Looking at the entries underneath, work out how many lines contain "cylinder". Write only that number.

--- MATERIAL FOR THE TASK ---

________

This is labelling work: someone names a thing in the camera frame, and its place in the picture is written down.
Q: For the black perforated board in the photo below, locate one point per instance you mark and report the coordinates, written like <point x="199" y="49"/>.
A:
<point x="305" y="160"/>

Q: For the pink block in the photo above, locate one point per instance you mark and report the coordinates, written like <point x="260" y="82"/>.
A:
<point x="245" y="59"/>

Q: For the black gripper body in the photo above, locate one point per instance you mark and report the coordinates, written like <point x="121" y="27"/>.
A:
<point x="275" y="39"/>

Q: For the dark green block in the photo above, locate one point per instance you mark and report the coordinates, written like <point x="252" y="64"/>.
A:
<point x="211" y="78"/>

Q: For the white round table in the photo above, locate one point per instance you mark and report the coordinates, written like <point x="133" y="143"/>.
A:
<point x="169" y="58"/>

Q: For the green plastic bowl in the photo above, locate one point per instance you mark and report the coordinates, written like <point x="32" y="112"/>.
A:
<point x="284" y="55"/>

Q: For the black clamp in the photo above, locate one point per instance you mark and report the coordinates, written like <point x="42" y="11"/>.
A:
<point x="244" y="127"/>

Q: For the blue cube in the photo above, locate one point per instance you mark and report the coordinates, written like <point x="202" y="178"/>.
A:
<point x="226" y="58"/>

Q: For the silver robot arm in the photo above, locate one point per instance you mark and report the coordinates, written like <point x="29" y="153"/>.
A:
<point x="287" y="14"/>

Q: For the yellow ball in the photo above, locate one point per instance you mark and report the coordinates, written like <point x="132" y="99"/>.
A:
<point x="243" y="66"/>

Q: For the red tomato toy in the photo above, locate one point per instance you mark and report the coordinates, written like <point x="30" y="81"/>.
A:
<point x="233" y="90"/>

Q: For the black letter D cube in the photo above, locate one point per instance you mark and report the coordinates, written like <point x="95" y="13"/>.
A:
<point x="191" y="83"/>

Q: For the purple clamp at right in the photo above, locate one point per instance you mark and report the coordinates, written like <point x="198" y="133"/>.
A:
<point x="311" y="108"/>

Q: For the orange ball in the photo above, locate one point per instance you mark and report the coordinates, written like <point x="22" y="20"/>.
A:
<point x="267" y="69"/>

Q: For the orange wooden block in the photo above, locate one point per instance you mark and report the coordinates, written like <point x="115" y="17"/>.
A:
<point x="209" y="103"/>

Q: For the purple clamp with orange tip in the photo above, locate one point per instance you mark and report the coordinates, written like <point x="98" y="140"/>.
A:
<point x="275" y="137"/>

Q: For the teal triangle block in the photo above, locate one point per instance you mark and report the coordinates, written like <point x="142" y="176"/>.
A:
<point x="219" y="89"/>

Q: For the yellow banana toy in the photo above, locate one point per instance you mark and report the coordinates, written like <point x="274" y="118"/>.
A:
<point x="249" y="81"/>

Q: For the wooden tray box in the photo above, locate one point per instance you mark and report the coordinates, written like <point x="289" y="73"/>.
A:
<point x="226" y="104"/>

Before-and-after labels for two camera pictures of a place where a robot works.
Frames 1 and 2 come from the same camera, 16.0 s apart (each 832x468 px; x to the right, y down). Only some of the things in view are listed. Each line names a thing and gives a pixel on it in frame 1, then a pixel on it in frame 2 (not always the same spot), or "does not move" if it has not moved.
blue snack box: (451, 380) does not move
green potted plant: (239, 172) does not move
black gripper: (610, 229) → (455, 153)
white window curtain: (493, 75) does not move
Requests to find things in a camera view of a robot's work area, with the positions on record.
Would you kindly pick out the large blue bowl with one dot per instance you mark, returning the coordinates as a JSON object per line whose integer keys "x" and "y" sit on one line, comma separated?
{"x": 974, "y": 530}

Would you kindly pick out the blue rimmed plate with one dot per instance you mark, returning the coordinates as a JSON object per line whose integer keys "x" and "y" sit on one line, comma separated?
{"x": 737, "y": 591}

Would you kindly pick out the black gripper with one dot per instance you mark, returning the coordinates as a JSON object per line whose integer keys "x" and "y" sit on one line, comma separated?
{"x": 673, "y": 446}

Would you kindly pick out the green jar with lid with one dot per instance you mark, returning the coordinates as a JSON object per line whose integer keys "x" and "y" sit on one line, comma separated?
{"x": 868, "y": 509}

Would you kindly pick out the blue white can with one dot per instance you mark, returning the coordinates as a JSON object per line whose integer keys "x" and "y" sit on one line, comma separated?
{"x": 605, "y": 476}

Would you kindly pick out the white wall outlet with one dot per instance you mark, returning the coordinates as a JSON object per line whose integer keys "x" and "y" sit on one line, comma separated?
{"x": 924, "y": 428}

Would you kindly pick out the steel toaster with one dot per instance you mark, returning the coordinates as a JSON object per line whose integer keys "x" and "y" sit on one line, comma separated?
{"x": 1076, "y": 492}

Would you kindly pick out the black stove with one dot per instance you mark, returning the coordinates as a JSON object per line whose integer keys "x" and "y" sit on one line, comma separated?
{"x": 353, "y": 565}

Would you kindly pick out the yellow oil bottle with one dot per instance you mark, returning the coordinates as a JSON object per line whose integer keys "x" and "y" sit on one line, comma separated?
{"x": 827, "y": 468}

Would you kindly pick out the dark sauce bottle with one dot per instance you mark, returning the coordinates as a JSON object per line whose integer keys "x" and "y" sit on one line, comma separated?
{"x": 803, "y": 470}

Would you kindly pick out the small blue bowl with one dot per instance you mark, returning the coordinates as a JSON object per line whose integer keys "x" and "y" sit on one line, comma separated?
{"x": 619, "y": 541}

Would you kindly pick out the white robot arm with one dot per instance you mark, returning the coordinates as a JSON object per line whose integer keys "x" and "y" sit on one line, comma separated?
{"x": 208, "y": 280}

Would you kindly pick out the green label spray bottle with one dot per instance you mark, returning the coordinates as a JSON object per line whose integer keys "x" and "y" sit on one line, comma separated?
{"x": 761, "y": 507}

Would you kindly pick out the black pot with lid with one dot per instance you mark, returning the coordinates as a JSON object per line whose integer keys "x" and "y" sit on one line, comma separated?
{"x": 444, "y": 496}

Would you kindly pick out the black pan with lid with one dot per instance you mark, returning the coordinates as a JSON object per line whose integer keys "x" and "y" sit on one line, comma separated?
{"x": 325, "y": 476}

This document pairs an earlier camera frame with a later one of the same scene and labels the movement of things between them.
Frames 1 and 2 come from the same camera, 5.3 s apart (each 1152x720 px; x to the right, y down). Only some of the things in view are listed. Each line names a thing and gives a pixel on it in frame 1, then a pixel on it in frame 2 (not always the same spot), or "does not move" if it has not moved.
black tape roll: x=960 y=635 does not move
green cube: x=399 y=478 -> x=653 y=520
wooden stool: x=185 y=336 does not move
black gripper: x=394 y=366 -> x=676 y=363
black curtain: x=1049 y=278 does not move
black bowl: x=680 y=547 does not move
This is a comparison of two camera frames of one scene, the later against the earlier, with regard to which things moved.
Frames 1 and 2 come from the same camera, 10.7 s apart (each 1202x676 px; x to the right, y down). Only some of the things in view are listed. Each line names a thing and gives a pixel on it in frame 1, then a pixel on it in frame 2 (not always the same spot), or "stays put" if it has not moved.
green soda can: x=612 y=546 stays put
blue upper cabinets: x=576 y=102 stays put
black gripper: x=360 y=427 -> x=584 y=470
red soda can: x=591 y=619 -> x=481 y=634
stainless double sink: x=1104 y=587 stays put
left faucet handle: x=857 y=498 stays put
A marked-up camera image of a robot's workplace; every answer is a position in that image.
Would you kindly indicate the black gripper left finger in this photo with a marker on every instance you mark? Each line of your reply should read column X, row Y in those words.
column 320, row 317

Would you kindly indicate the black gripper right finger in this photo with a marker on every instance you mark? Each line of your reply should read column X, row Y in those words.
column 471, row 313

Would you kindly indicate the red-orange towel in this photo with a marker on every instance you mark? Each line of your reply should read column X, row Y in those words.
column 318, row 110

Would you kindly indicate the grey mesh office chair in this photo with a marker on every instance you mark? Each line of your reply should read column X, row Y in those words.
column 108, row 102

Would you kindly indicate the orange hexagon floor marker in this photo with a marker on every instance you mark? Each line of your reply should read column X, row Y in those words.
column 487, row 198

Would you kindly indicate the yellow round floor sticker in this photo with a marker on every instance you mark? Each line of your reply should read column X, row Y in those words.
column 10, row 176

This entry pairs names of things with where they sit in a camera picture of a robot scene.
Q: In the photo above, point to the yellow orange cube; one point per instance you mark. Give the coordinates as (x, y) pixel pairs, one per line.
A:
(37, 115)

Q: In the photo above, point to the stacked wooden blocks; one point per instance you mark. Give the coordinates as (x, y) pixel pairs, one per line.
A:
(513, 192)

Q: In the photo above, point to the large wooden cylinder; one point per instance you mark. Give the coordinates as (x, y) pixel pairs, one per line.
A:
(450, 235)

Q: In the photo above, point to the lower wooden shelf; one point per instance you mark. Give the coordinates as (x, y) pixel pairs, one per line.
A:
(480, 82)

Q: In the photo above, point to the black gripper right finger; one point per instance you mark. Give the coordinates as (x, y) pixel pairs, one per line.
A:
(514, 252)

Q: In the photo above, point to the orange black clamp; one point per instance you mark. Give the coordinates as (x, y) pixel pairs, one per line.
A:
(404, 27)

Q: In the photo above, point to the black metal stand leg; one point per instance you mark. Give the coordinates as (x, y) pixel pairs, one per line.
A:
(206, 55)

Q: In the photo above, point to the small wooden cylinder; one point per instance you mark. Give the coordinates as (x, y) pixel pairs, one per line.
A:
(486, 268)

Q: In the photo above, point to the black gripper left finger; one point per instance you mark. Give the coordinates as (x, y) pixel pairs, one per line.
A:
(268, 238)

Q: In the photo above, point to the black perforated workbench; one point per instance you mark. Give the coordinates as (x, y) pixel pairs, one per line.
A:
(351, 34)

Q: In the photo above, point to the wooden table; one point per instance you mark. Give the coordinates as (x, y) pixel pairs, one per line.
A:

________

--- TASK RESULT ---
2